▶ **Brief**:
Each line of the listing that includes the string "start" needs to be located and copied.

▶ **Input data**:
* * * *

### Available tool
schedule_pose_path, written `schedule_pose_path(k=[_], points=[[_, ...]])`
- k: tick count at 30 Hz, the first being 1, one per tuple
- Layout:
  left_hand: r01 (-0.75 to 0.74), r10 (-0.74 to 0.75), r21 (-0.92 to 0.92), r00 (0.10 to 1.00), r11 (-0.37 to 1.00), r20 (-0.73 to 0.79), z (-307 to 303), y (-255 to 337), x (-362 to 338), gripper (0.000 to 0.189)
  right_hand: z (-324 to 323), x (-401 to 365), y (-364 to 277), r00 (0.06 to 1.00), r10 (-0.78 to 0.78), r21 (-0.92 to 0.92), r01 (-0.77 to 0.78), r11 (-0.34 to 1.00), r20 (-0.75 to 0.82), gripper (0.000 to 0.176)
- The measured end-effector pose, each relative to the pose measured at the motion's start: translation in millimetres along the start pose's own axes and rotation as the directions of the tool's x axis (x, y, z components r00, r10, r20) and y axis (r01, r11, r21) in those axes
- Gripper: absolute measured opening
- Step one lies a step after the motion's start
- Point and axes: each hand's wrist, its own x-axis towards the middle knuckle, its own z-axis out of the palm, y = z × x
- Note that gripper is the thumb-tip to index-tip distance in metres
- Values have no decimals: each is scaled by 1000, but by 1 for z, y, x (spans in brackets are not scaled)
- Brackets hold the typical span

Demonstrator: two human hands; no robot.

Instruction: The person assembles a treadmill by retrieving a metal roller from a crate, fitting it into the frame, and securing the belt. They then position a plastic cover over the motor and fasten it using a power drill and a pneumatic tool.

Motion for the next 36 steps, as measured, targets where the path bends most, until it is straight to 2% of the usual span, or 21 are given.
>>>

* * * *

▶ **Written response**:
- The measured end-effector pose, each relative to the pose measured at the motion's start: translation in millimetres along the start pose's own axes and rotation as the directions of the tool's x axis (x, y, z components r00, r10, r20) and y axis (r01, r11, r21) in those axes
- Step one lies a step after the motion's start

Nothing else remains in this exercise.